The Pall Mall Gazette (10 january 1901, p. 5)

To the EDITOR of the PALL MALL GAZETTE.

Sir, — I can assure your correspondent "Trooper, 45th (Dublin) Co., I.Y.," that nothing can be further from my wish than to hurt the feelings of himself or any of his comrades in my account of the Lindley surrender. I have given them every credit for individual gallantry. As to the general result, I have recorded my impression, which is formed after reading a considerable amount of evidence. I have seen at least ten accounts, two of which were written especially for my own information. Without going into matters of opinion, I should like to check "Trooper" upon one or two matters of fact, because if he is quite correct I have been misinformed.

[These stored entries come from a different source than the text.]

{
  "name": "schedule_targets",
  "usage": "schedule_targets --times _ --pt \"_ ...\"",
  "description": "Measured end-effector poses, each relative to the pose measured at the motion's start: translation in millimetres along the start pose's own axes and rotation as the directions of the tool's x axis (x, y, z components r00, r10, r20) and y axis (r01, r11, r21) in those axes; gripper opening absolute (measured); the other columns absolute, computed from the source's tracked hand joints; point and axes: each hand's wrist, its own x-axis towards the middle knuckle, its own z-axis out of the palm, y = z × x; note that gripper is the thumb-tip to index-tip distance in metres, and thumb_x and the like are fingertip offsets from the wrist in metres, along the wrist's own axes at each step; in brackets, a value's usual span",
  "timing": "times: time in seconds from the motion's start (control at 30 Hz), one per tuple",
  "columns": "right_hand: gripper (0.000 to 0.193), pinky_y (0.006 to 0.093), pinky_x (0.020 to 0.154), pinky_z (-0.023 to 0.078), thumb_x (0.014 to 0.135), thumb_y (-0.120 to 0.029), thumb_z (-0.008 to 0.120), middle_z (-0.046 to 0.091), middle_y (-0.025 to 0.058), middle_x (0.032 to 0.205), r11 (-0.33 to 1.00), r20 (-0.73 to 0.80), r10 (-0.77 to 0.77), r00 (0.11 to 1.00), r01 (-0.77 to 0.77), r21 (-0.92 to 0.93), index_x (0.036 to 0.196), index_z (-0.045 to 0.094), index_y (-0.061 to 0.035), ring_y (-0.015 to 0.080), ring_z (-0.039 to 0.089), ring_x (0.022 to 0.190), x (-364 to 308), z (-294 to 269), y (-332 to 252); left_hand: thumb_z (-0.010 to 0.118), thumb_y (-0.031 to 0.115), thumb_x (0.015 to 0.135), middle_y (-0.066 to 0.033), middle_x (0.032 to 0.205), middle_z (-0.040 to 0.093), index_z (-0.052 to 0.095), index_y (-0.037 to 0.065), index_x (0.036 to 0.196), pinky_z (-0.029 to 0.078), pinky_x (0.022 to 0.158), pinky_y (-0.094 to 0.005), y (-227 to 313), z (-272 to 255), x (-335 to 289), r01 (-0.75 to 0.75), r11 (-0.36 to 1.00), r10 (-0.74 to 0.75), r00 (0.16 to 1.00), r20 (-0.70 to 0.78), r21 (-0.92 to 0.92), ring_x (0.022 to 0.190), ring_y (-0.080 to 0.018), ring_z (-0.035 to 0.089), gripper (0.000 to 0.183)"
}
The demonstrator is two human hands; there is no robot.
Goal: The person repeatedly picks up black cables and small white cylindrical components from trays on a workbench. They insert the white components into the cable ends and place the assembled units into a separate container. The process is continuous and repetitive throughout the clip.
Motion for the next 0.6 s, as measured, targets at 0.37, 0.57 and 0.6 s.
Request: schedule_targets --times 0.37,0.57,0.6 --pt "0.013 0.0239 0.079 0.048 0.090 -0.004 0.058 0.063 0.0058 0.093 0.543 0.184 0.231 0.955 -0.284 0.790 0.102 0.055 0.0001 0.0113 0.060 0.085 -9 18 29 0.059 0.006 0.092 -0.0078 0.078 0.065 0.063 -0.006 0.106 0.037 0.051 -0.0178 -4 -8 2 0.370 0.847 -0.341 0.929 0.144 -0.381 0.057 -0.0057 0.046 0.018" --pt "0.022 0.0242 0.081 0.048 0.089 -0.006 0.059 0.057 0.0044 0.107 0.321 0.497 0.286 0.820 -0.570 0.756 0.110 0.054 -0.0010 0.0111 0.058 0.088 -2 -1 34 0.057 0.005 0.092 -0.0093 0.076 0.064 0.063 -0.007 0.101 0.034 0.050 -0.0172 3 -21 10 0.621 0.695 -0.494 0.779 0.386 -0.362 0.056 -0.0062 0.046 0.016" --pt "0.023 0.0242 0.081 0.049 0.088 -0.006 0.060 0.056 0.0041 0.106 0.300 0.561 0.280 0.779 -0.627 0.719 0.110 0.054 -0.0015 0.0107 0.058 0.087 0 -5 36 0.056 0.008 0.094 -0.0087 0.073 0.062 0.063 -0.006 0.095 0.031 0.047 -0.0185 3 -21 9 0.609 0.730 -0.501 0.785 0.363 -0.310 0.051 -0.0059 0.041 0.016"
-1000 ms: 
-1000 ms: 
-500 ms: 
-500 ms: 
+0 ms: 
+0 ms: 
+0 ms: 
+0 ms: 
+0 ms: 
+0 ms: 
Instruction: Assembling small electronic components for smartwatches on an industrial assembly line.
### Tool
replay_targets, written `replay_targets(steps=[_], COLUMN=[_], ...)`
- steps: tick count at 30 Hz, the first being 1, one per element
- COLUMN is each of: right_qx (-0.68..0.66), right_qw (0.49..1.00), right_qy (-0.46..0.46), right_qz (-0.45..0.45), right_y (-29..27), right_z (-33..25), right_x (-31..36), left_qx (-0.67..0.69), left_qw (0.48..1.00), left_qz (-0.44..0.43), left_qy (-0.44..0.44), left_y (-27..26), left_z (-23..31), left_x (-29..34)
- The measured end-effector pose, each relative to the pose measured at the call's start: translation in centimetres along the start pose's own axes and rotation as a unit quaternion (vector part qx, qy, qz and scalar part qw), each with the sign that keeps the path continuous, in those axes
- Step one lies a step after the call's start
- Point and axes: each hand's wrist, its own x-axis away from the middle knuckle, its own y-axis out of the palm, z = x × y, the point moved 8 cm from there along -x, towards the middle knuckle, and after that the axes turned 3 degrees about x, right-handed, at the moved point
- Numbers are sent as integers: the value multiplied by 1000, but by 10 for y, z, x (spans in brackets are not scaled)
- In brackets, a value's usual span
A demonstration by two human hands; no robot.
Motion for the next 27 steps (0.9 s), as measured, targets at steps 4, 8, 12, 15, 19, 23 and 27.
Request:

He says : "Our battalion had not got with them a single spade." One account which I have says that the bodies of those who fell in the first day's fighting were buried with the help of the only spade. Another says : "Picks and shovels were to be had ; the ground on the top of the kopjes was in places workable." In any case, a bayonet at a pinch can in time throw up some cover. I am informed that the Bushmen and Rhodesians who made the defence at Elands River were also short of trenching tools. "A willing man, goaded by pom-poms, can burrow very deeply into solid rock," says one of their officers.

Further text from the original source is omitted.